The digital shift is giving way to the delivery shift.
Or said another way — for consumers who want to make sure they get exactly what they ordered, while also saving money on shipping costs, becoming the delivery person is becoming an attractive option. In short, BOPIS is back and having a moment.
Not only is making the trek to a nearby brick-and-mortar location more palatable, but gas prices have backed off from inflation-fueled highs, while lingering supply chain snarls and inventory upheaval make waiting for doorstop delivery an antsy game.
In-Person and On-Premise
None of this is to say that in-store or curbside pickup is going to overtake shipping to the house (which has been used by about 80% of consumers headed right into the holiday shopping season). But as the latest spate of data on delivery — with Black Friday as a snapshot — shows that in-person pickup has been gaining ground.
The chart below shows how online shoppers acquired their Black Friday orders, as detailed in the Black Friday report published last week. Per the stats below, in-store pickup was used by 25% of consumers, nearly twice the levels seen last year. Curbside pickup increased, too.

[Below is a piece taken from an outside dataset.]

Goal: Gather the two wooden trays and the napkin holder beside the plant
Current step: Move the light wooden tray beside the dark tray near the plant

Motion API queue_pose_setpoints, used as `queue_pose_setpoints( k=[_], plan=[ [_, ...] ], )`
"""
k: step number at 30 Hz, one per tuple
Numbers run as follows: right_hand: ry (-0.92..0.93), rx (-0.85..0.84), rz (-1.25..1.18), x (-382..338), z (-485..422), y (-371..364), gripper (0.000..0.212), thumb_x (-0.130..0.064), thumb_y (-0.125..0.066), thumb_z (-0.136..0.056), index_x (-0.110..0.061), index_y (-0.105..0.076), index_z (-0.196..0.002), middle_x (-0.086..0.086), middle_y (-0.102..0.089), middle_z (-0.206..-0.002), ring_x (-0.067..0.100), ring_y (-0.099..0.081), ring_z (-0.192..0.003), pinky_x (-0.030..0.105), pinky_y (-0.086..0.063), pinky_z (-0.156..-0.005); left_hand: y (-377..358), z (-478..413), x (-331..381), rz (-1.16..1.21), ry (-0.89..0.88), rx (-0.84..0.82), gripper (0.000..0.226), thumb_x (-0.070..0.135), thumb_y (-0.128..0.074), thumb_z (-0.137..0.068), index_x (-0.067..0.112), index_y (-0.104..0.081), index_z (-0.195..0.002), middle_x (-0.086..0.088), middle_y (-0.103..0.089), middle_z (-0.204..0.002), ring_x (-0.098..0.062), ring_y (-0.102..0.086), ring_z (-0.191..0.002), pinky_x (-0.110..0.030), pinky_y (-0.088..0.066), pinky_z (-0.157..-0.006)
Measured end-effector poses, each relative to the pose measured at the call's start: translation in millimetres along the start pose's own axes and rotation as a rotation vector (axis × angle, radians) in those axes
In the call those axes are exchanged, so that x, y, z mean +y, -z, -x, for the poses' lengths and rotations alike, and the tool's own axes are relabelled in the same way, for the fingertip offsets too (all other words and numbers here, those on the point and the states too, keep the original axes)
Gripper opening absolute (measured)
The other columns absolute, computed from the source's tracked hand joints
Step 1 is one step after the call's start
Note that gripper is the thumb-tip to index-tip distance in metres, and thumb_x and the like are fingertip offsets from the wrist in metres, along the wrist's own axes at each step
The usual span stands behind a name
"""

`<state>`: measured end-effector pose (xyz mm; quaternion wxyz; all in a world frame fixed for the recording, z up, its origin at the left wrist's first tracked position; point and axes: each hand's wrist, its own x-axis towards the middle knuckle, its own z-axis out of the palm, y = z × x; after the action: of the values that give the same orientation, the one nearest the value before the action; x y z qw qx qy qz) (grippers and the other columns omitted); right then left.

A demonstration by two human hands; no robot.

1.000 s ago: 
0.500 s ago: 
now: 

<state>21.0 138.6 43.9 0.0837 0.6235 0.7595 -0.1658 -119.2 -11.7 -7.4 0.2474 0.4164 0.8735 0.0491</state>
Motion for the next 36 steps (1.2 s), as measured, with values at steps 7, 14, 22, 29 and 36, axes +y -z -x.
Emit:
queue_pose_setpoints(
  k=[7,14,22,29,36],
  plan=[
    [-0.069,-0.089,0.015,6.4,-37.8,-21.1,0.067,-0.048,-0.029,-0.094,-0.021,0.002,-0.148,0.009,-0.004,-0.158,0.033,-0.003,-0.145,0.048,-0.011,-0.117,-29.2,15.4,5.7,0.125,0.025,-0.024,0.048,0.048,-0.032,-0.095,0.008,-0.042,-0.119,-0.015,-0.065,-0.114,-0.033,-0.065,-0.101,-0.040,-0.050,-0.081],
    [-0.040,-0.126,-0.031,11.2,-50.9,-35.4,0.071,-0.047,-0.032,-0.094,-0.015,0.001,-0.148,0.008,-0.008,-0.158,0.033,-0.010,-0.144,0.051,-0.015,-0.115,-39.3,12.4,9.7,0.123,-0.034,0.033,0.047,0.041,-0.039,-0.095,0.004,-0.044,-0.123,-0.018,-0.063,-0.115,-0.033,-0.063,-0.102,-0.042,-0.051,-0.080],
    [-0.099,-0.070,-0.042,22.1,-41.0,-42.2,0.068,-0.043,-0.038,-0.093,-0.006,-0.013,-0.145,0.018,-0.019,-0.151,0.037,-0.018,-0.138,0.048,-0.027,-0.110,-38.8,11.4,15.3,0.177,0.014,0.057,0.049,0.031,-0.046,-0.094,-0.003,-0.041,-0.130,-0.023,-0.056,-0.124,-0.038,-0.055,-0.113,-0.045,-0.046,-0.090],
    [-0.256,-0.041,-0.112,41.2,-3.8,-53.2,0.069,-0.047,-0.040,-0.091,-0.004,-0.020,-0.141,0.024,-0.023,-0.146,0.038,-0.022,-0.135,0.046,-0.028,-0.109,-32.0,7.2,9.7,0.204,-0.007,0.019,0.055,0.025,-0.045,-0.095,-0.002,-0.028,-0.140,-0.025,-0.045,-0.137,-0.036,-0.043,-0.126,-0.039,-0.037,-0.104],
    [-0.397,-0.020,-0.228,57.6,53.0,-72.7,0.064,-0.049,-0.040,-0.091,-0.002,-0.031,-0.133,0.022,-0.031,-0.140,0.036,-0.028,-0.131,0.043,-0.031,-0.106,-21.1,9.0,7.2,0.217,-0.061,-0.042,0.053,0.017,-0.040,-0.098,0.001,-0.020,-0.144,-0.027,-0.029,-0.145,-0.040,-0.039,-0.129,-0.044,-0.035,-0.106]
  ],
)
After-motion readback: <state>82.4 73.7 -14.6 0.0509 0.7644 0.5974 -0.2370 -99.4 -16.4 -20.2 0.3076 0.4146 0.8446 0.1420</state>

Acting as one’s own delivery service (and driver) is no solely-holiday-related flash in the pan. Over the summer, separate PYMNTS studies showed that curbside and in-store pickup options have become more popular in the U.S. As many as 12% of U.S. consumers used the in-store option, and 11% used curbside, outpacing low-single-digit rates seen in other countries.
The Model Has Legs
The model is an extensible one. We’ve noted in this space that, in but one example, Starbucks products are now being added to Target’s curbside pickup business. In another example. Kohl’s said in August that it is expanding BOPIS self-pickup on eligible online orders at all 1,100 Kohl’s stores.
Certain categories are lending themselves well to omnichannel efforts. PYMNTS has found that 4 in 10 consumers order groceries online for curbside pickup every month, as detailed in PYMNTS’ ConnectedEconomy studies. The data show that 37% of consumers had ordered groceries online and picked them up curbside.
The pivot away from getting everything delivered at home, towards getting out and about, also has some positive impact for merchants. Walking into the store may beget impulse buying in the aisle, which in turn boosts basket sizes.